# Work to complete
Every line holding the string "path" is to be copied from the entries below.

(Records drawn from a dataset)
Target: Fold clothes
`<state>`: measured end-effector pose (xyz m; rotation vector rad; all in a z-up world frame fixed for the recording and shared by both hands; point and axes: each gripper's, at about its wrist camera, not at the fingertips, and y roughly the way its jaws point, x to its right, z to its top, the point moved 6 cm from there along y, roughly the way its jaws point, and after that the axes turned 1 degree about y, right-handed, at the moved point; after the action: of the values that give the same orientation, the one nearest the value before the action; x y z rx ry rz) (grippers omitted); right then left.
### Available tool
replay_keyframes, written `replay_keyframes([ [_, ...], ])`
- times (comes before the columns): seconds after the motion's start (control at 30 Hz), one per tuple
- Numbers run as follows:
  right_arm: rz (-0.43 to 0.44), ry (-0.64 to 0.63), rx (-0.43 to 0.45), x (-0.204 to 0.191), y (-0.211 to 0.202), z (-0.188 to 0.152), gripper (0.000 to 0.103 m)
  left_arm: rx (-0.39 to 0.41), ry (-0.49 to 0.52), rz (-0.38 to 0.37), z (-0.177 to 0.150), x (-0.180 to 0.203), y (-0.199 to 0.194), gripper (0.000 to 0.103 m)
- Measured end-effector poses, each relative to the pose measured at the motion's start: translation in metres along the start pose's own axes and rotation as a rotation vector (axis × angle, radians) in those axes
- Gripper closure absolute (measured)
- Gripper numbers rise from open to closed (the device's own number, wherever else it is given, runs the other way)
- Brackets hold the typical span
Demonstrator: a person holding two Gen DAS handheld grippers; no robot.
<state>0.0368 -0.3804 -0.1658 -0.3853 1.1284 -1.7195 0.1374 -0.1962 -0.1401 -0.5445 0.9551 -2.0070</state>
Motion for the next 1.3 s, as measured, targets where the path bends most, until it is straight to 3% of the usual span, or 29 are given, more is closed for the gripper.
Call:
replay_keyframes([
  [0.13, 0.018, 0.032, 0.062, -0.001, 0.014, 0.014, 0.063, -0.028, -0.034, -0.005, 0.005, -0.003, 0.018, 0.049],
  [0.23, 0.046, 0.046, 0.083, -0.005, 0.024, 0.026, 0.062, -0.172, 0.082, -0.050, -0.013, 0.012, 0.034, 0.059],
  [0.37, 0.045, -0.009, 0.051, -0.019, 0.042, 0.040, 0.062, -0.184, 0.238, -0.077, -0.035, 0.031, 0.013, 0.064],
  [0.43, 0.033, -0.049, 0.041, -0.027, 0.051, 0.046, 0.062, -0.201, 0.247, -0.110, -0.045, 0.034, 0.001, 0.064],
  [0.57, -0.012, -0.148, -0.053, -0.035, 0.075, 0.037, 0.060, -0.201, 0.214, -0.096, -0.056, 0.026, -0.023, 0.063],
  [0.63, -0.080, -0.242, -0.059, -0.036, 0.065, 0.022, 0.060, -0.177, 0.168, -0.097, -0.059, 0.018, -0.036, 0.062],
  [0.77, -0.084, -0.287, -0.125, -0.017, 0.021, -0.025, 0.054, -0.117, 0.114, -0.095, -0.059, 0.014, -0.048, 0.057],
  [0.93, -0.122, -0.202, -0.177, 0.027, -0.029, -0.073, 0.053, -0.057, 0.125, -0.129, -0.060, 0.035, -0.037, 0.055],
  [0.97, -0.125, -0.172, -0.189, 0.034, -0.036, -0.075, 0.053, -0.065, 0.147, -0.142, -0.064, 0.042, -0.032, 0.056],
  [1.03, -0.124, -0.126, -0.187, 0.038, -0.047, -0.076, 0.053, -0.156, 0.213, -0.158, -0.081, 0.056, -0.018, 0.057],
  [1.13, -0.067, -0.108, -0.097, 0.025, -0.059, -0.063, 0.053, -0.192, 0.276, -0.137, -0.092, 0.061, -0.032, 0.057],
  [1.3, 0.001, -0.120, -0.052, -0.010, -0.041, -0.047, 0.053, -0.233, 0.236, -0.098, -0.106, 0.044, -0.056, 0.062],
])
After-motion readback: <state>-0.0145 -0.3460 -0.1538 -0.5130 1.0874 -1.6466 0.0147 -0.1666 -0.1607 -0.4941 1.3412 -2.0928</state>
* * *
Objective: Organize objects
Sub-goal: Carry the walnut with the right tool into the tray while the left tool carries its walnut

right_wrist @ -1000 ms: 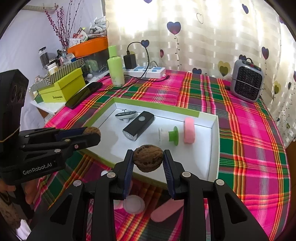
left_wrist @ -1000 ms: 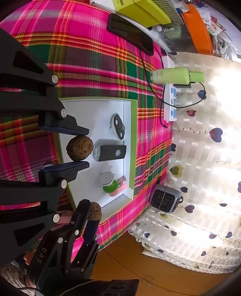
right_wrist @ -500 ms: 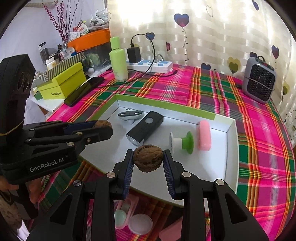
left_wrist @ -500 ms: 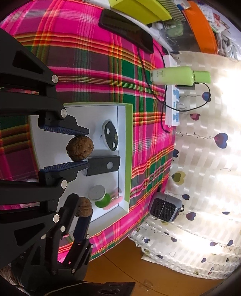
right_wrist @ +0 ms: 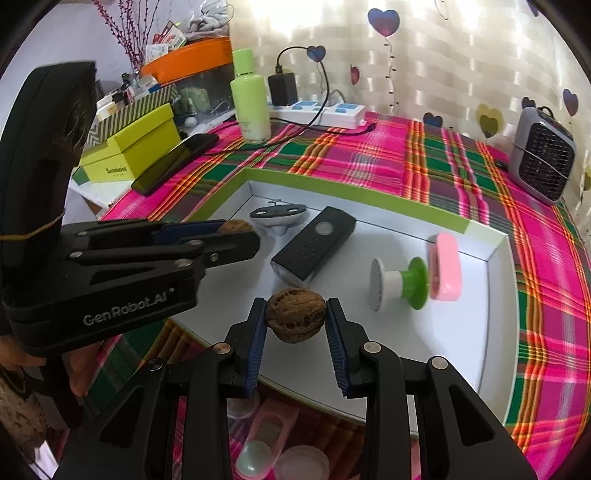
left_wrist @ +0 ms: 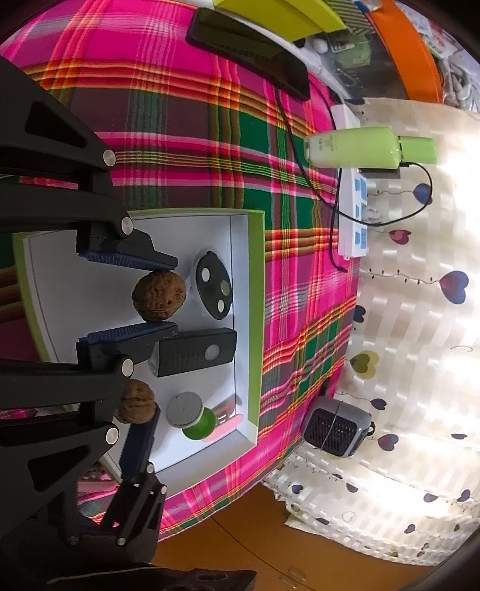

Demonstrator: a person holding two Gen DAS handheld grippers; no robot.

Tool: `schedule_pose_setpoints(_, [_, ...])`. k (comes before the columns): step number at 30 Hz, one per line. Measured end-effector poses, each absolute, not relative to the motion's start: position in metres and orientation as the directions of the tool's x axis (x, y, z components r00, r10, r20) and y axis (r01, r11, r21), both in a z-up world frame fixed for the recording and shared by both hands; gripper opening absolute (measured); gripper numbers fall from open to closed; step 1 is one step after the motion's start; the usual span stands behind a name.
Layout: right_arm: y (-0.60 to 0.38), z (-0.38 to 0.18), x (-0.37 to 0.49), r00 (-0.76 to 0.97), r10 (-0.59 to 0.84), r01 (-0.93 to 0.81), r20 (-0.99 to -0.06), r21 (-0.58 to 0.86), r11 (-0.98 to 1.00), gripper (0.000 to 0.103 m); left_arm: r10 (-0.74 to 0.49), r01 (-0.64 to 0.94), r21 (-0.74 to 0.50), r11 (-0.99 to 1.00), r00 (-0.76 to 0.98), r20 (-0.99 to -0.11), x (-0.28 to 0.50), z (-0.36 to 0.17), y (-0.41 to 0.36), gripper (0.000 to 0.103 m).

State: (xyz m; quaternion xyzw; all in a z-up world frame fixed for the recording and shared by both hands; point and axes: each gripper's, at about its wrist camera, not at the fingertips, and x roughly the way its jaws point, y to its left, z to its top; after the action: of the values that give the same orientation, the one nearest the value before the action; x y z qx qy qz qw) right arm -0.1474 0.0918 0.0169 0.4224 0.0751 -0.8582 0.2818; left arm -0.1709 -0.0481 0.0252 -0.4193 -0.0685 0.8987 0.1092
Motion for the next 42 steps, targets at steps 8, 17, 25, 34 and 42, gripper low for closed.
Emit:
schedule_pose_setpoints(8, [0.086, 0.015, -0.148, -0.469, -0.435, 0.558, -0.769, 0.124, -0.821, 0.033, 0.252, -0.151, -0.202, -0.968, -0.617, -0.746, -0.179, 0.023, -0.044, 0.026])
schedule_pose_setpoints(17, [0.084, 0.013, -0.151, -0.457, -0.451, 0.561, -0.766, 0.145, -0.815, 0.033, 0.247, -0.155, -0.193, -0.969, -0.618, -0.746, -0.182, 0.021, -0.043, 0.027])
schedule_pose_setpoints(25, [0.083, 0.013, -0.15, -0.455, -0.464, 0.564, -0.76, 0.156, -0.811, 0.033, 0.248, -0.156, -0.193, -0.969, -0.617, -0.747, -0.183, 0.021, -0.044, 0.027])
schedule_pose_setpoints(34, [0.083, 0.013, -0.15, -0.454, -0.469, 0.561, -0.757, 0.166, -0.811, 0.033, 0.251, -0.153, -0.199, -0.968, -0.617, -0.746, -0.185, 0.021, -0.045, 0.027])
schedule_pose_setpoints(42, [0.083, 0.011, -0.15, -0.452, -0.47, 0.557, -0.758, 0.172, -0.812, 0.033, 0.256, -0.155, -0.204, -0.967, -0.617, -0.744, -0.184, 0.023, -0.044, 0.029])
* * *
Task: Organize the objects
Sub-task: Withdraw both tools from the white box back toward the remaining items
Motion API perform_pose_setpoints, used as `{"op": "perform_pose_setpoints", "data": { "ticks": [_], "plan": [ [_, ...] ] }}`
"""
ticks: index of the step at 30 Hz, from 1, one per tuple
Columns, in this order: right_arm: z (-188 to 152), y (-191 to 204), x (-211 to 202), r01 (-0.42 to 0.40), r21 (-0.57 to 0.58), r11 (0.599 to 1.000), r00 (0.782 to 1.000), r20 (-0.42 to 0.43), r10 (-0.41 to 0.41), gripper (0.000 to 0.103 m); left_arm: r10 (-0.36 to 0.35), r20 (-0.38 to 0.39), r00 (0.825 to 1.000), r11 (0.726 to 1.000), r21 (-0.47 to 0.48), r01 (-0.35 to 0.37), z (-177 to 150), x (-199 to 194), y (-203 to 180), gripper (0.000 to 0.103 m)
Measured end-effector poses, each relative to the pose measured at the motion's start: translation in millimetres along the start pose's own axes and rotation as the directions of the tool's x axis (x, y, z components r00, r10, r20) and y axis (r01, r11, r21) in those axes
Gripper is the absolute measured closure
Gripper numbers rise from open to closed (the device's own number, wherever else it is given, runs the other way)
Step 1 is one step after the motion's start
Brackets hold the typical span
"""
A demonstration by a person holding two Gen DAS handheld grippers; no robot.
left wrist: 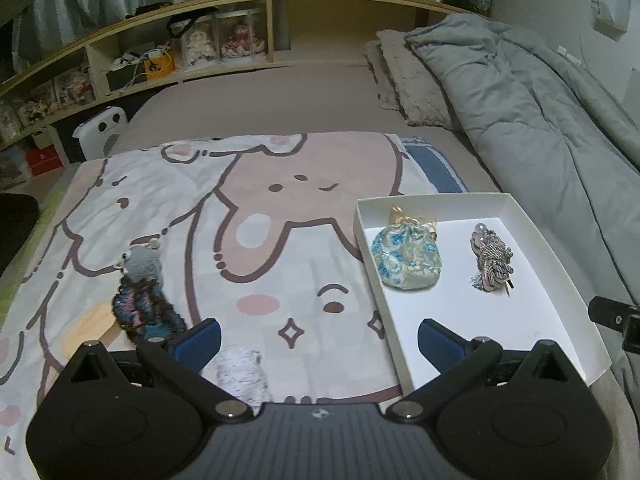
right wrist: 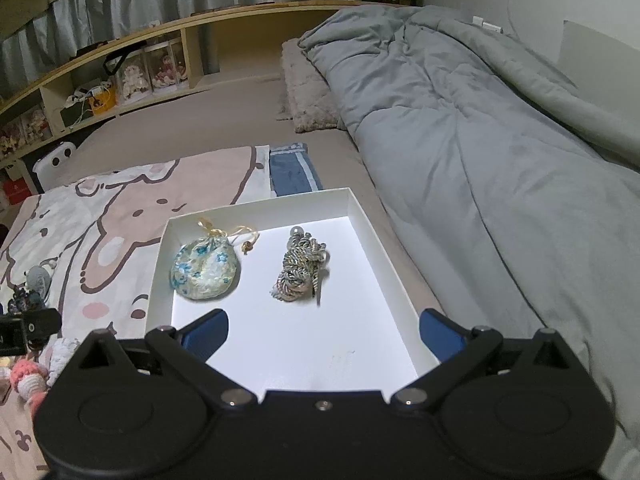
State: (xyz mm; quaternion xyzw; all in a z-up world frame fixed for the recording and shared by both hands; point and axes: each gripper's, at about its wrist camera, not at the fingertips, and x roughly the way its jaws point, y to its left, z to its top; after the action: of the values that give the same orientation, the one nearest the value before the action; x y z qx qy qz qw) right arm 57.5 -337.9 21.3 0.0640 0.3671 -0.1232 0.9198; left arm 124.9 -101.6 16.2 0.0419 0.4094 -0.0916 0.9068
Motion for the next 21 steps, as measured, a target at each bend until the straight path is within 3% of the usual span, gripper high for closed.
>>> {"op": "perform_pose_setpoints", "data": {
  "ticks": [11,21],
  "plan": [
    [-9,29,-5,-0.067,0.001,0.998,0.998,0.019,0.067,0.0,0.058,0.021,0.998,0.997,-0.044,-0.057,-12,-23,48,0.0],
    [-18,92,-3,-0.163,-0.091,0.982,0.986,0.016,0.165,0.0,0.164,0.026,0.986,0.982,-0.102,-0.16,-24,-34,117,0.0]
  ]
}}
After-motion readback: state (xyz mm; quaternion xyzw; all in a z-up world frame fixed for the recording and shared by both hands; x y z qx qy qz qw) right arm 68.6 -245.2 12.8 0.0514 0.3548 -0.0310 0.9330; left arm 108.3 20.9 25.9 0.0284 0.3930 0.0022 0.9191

# Solution to the exercise
Motion for the next 1.3 s, as measured, targets where the path bends most, until it is straight to 3% of the usual span, or 29 are given, more is closed for the gripper.
Motion for the next 21 steps, as measured, a target at each bend until the straight path is within 3% of the usual span, gripper high for closed.

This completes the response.